This is the multi-page printable view of this section. Click here to print.

Return to the regular view of this page.

Sequences

Sequences can be used to set the default values of columns to sequential integer values.

Sequences can be used to set the default values of columns to sequential integer values. Sequences guarantee uniqueness, and help avoid constraint enforcement problems and overhead. Sequences are especially useful for primary key columns.

While sequence object values are guaranteed to be unique, they are not guaranteed to be contiguous. For example, two nodes can increment a sequence at different rates.

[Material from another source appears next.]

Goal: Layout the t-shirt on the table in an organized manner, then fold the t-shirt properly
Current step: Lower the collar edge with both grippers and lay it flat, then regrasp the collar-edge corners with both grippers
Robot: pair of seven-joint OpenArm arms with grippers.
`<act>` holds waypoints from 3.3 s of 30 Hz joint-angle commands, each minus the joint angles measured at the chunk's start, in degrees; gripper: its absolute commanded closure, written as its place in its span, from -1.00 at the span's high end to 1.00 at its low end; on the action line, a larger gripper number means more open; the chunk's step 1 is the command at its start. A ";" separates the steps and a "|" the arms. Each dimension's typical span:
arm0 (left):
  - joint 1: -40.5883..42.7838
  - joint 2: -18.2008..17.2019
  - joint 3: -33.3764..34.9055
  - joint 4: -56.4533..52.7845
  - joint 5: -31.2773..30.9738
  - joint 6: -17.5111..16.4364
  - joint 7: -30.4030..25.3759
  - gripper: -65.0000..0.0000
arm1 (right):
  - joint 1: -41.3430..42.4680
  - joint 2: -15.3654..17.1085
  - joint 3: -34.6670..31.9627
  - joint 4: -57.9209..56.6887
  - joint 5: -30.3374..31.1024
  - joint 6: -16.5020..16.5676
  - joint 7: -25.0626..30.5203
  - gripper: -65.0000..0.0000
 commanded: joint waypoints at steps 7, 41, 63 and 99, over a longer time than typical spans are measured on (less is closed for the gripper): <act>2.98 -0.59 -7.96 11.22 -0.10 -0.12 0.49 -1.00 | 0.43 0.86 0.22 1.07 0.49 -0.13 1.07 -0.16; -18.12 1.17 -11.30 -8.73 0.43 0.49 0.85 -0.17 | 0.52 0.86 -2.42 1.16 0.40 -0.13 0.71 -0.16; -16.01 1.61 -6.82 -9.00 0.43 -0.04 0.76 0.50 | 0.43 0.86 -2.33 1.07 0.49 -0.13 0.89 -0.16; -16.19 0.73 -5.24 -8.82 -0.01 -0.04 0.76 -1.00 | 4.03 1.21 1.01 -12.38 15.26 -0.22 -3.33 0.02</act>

The node with a heavier processing load increments the sequence, but the values are not contiguous with those being incremented on a node with less processing. For details, see Distributing sequences.

Vertica supports the following sequence types:

  • Named sequences are database objects that generates unique numbers in sequential ascending or descending order. Named sequences are defined independently through CREATE SEQUENCE statements, and are managed independently of the tables that reference them. A table can set the default values of one or more columns to named sequences.
  • IDENTITY column sequences increment or decrement column's value as new rows are added. Unlike named sequences, IDENTITY sequence types are defined in a table's DDL, so they do not persist independently of that table. A table can contain only one IDENTITY column.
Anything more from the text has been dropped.